■ **Task**
Retype the opening lines of the data exactly, stopping after the line that contains "Could you kindly segment every instance of the bed?". Skip every picture.
[Start of section]
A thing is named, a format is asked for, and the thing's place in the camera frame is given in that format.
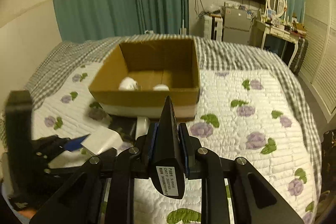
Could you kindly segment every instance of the bed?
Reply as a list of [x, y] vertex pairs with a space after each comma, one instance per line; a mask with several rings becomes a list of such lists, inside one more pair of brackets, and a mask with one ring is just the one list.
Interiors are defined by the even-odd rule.
[[[104, 57], [122, 41], [178, 37], [136, 35], [59, 44], [26, 85], [34, 102], [33, 138], [78, 137], [108, 126], [108, 115], [87, 89]], [[187, 124], [189, 133], [221, 157], [246, 157], [310, 224], [320, 196], [321, 148], [299, 82], [271, 52], [191, 38], [198, 52], [201, 94], [196, 118]], [[73, 164], [76, 160], [67, 158]], [[150, 181], [137, 180], [135, 223], [198, 223], [200, 197], [200, 181], [187, 181], [184, 198], [173, 200], [160, 195]]]

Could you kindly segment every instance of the white bedspread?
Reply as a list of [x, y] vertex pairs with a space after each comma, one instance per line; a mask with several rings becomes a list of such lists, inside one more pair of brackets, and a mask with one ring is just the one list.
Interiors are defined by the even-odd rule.
[[[91, 104], [94, 99], [88, 91], [100, 66], [77, 68], [45, 98], [34, 112], [34, 139], [55, 134], [75, 138], [108, 126], [109, 117]], [[200, 75], [202, 94], [196, 119], [188, 123], [189, 133], [220, 157], [247, 158], [301, 217], [309, 214], [316, 197], [314, 173], [300, 125], [278, 80], [266, 70], [201, 70]], [[68, 163], [84, 161], [79, 154]], [[197, 213], [172, 213], [180, 208], [201, 212], [200, 181], [186, 181], [184, 198], [176, 200], [159, 194], [150, 180], [136, 180], [135, 223], [197, 223]], [[179, 219], [185, 215], [189, 218]]]

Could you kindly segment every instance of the open cardboard box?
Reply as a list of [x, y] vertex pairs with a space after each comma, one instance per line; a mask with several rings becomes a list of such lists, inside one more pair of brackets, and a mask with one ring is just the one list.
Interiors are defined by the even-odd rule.
[[[125, 77], [141, 90], [118, 90]], [[169, 91], [153, 91], [164, 84]], [[200, 75], [192, 39], [122, 42], [107, 57], [89, 90], [109, 114], [159, 118], [169, 95], [175, 116], [194, 119], [200, 91]]]

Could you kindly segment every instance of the refrigerator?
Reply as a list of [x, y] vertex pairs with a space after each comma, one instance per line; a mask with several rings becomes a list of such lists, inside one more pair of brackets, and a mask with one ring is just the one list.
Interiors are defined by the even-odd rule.
[[248, 45], [251, 17], [245, 10], [225, 7], [222, 41]]

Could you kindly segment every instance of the white vanity mirror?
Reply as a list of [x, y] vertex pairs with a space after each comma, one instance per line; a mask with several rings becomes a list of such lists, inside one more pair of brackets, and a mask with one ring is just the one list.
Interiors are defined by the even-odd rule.
[[275, 11], [275, 17], [281, 17], [285, 12], [286, 0], [267, 0], [268, 9]]

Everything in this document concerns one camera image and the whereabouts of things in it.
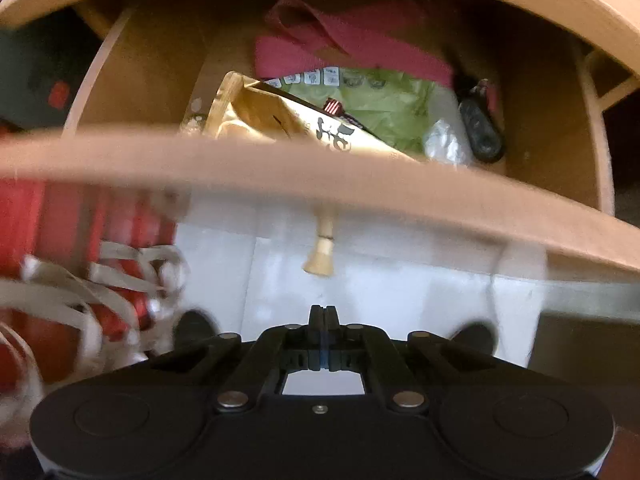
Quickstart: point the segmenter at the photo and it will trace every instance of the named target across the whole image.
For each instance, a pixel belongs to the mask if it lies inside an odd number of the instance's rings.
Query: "green package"
[[[422,136],[434,123],[429,100],[436,83],[405,72],[329,66],[267,83],[320,108],[328,98],[340,101],[367,130],[407,154],[423,153]]]

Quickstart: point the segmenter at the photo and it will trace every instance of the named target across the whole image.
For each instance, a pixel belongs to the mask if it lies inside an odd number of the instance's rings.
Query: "open wooden drawer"
[[[376,0],[305,1],[336,11]],[[435,265],[634,280],[640,231],[609,216],[606,134],[578,40],[495,0],[430,1],[455,12],[432,12],[420,46],[436,54],[444,45],[455,47],[466,69],[499,88],[507,155],[494,167],[407,167],[303,146],[175,137],[175,125],[195,100],[208,109],[226,72],[252,74],[254,39],[276,0],[130,0],[76,97],[64,139],[7,146],[0,171],[334,202],[418,219],[463,240],[455,245],[464,250],[436,251]],[[123,123],[128,126],[113,126]],[[174,126],[145,135],[155,124]],[[120,136],[125,130],[136,135]],[[469,256],[477,243],[542,248],[551,272],[534,272],[526,257],[514,264],[510,253],[504,268],[493,260],[478,268]]]

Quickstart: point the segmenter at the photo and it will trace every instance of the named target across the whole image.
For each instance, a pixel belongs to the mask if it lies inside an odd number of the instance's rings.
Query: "circular cover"
[[[471,466],[513,479],[564,478],[601,458],[614,424],[574,386],[455,386],[439,411],[453,451]]]
[[[47,396],[31,416],[41,457],[75,476],[120,478],[178,458],[204,421],[188,386],[74,384]]]

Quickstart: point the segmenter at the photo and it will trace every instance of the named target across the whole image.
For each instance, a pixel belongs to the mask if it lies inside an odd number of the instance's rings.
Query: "pink strap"
[[[287,27],[281,17],[285,9],[301,10],[311,15],[313,22]],[[352,66],[398,70],[451,88],[451,66],[381,32],[407,26],[423,17],[418,5],[410,0],[392,0],[392,3],[361,7],[341,16],[325,14],[301,0],[280,0],[268,12],[266,21],[282,35],[257,38],[255,73],[259,78],[272,78],[322,68],[327,62],[314,52],[332,46],[350,56]]]

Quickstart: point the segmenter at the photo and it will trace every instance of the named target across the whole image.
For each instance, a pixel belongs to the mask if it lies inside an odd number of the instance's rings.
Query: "silver bolt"
[[[244,392],[229,391],[218,396],[218,403],[224,408],[240,408],[249,402],[249,397]]]
[[[424,395],[411,391],[398,392],[394,395],[394,402],[401,408],[418,408],[424,403]]]

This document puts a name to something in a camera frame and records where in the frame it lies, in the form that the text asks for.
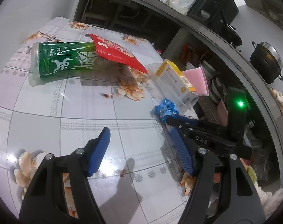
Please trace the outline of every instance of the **screw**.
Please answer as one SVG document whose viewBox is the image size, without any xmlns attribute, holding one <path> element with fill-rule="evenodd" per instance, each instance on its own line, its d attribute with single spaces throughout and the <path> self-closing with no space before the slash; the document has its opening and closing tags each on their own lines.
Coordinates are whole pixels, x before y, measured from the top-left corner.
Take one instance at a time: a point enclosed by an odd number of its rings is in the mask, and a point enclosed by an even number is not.
<svg viewBox="0 0 283 224">
<path fill-rule="evenodd" d="M 76 152 L 76 154 L 80 155 L 80 154 L 84 153 L 84 149 L 83 148 L 77 148 L 75 152 Z"/>
<path fill-rule="evenodd" d="M 206 154 L 207 150 L 205 148 L 199 148 L 199 153 Z"/>
<path fill-rule="evenodd" d="M 236 160 L 238 158 L 237 155 L 233 153 L 229 157 L 233 160 Z"/>
<path fill-rule="evenodd" d="M 51 153 L 47 154 L 47 155 L 45 156 L 45 159 L 46 159 L 46 160 L 52 159 L 52 154 L 51 154 Z"/>
</svg>

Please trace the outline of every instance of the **blue gripper pad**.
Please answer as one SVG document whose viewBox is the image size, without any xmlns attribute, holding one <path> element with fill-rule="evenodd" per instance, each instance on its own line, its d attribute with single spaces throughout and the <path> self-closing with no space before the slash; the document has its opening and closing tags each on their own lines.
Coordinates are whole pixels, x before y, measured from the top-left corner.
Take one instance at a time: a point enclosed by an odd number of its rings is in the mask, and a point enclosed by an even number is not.
<svg viewBox="0 0 283 224">
<path fill-rule="evenodd" d="M 176 128 L 172 128 L 171 131 L 169 132 L 169 135 L 171 136 L 175 148 L 179 154 L 185 172 L 189 173 L 192 176 L 193 175 L 192 157 L 190 156 L 189 151 L 186 148 Z"/>
<path fill-rule="evenodd" d="M 89 159 L 88 173 L 91 176 L 98 171 L 110 140 L 111 131 L 105 127 L 99 135 L 98 144 Z"/>
</svg>

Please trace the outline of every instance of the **green led light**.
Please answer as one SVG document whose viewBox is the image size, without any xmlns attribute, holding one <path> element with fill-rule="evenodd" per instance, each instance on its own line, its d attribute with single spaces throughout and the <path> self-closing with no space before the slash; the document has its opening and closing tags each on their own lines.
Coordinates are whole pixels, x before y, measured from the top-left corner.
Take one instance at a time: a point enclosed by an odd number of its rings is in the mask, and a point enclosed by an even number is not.
<svg viewBox="0 0 283 224">
<path fill-rule="evenodd" d="M 238 105 L 239 105 L 240 107 L 243 107 L 243 106 L 244 106 L 244 103 L 243 103 L 242 101 L 239 101 L 239 102 L 238 102 Z"/>
</svg>

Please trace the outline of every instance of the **black container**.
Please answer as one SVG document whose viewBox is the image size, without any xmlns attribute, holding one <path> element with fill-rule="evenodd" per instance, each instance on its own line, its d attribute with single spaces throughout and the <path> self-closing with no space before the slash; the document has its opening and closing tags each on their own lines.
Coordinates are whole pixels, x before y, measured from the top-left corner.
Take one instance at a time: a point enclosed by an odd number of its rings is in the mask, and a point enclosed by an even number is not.
<svg viewBox="0 0 283 224">
<path fill-rule="evenodd" d="M 234 0 L 196 0 L 187 16 L 215 31 L 222 19 L 221 10 L 228 24 L 231 24 L 239 12 Z"/>
<path fill-rule="evenodd" d="M 267 84 L 271 84 L 277 77 L 283 80 L 281 69 L 274 56 L 262 45 L 258 44 L 250 56 L 250 63 L 262 76 Z"/>
</svg>

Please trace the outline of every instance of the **yellow box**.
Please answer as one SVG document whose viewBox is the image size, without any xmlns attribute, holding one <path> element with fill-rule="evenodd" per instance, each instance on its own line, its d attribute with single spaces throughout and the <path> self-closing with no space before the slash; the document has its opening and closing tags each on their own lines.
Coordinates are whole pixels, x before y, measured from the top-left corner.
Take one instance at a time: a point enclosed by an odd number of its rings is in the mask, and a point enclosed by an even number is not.
<svg viewBox="0 0 283 224">
<path fill-rule="evenodd" d="M 193 93 L 196 89 L 187 80 L 180 69 L 170 60 L 164 60 L 156 71 L 156 75 L 174 91 L 183 103 L 188 104 L 196 97 Z"/>
</svg>

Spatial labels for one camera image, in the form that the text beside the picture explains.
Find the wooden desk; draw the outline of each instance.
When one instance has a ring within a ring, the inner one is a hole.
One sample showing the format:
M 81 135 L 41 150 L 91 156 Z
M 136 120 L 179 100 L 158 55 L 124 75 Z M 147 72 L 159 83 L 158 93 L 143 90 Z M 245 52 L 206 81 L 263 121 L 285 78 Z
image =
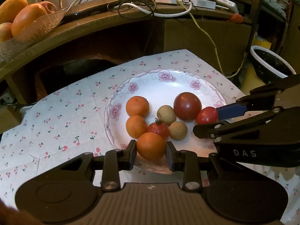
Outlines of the wooden desk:
M 98 0 L 91 1 L 91 3 L 105 3 L 107 0 Z M 87 3 L 80 4 L 79 6 L 86 6 Z M 183 12 L 184 9 L 181 6 L 168 6 L 168 5 L 158 5 L 157 13 L 180 13 Z M 22 78 L 23 72 L 22 67 L 27 63 L 31 62 L 33 59 L 38 56 L 64 44 L 69 41 L 72 41 L 76 38 L 82 37 L 84 35 L 100 31 L 103 29 L 111 28 L 114 26 L 142 21 L 150 19 L 151 16 L 143 17 L 144 13 L 140 12 L 137 9 L 130 9 L 122 13 L 125 17 L 123 18 L 118 15 L 118 13 L 113 12 L 105 12 L 96 15 L 92 15 L 83 19 L 79 19 L 73 22 L 69 22 L 67 24 L 62 24 L 55 29 L 53 29 L 48 35 L 46 35 L 43 40 L 38 43 L 32 45 L 30 48 L 26 49 L 19 55 L 17 55 L 14 59 L 7 62 L 2 68 L 0 68 L 0 81 L 6 80 L 12 92 L 17 97 L 17 100 L 20 104 L 25 104 L 28 102 L 29 96 L 27 95 L 28 87 L 26 83 L 24 83 L 24 79 Z M 205 16 L 210 18 L 217 19 L 229 19 L 233 13 L 222 11 L 222 10 L 214 10 L 214 9 L 206 9 L 206 8 L 198 8 L 193 9 L 192 14 L 195 17 Z M 244 18 L 244 23 L 251 24 L 252 21 L 250 19 Z

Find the white tablecloth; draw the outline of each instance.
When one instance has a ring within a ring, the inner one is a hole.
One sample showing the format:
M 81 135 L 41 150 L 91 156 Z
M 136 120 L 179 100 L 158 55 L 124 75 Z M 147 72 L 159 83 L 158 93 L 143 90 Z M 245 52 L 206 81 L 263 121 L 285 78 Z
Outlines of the white tablecloth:
M 228 104 L 243 96 L 217 70 L 187 50 L 139 58 L 82 79 L 39 101 L 27 111 L 19 126 L 3 134 L 0 144 L 0 199 L 9 206 L 15 206 L 15 192 L 27 180 L 83 152 L 93 152 L 97 156 L 111 150 L 104 127 L 108 98 L 133 75 L 160 68 L 188 71 L 205 78 L 222 93 Z M 285 187 L 289 205 L 282 222 L 286 225 L 299 224 L 300 183 L 299 177 L 294 174 L 295 169 L 247 166 Z M 130 172 L 120 172 L 122 183 L 181 184 L 182 177 L 182 173 L 162 175 L 138 167 Z M 204 185 L 208 185 L 204 173 L 202 180 Z M 94 185 L 99 186 L 100 181 L 101 171 L 97 171 Z

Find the white floral plate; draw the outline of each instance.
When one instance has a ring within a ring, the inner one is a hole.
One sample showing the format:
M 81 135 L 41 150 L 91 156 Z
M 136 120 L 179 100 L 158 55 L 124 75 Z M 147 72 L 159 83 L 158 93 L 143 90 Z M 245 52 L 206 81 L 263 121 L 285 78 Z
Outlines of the white floral plate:
M 157 110 L 162 105 L 173 107 L 174 99 L 182 92 L 192 92 L 198 96 L 203 108 L 226 105 L 224 97 L 212 84 L 192 73 L 158 69 L 138 74 L 120 85 L 108 100 L 104 122 L 106 134 L 113 148 L 125 149 L 132 139 L 125 127 L 129 118 L 125 106 L 131 97 L 142 96 L 149 101 L 150 114 L 146 118 L 149 125 L 155 121 Z M 175 141 L 169 138 L 177 150 L 190 150 L 202 157 L 216 151 L 212 140 L 198 139 L 194 136 L 194 122 L 188 122 L 186 125 L 188 133 L 184 140 Z M 138 154 L 135 165 L 156 173 L 171 173 L 165 156 L 156 162 L 149 162 Z

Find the red object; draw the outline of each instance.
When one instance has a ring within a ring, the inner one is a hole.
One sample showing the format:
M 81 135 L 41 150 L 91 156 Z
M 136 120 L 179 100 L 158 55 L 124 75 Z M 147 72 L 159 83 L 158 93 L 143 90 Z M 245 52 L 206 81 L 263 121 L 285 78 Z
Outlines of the red object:
M 240 15 L 239 13 L 235 13 L 232 15 L 232 17 L 229 19 L 230 22 L 240 24 L 243 22 L 243 16 Z
M 196 124 L 208 124 L 217 122 L 219 118 L 218 111 L 212 106 L 203 108 L 196 117 Z
M 180 93 L 174 101 L 174 112 L 183 121 L 192 121 L 202 109 L 201 101 L 190 92 Z
M 152 132 L 155 134 L 160 135 L 164 140 L 167 140 L 170 136 L 169 128 L 166 124 L 159 121 L 157 118 L 155 119 L 155 122 L 150 124 L 147 128 L 147 132 Z

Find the dark red tomato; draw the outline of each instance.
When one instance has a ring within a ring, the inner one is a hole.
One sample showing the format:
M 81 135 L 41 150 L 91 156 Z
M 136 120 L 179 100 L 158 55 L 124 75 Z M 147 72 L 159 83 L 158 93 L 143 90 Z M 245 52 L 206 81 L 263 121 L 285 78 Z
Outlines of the dark red tomato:
M 196 117 L 196 124 L 209 124 L 217 122 L 219 118 L 218 111 L 212 106 L 203 108 Z
M 174 101 L 174 112 L 183 121 L 192 121 L 202 109 L 201 101 L 190 92 L 180 93 Z
M 147 128 L 147 132 L 152 132 L 155 134 L 160 135 L 164 140 L 167 140 L 170 136 L 169 128 L 166 124 L 159 121 L 157 118 L 155 119 L 155 122 L 150 124 Z
[End of section]
■ **Task response**
A thing is named, a format is asked for, and the thing's place in the camera frame is given in that format.
Could you kindly segment every instance of the bed?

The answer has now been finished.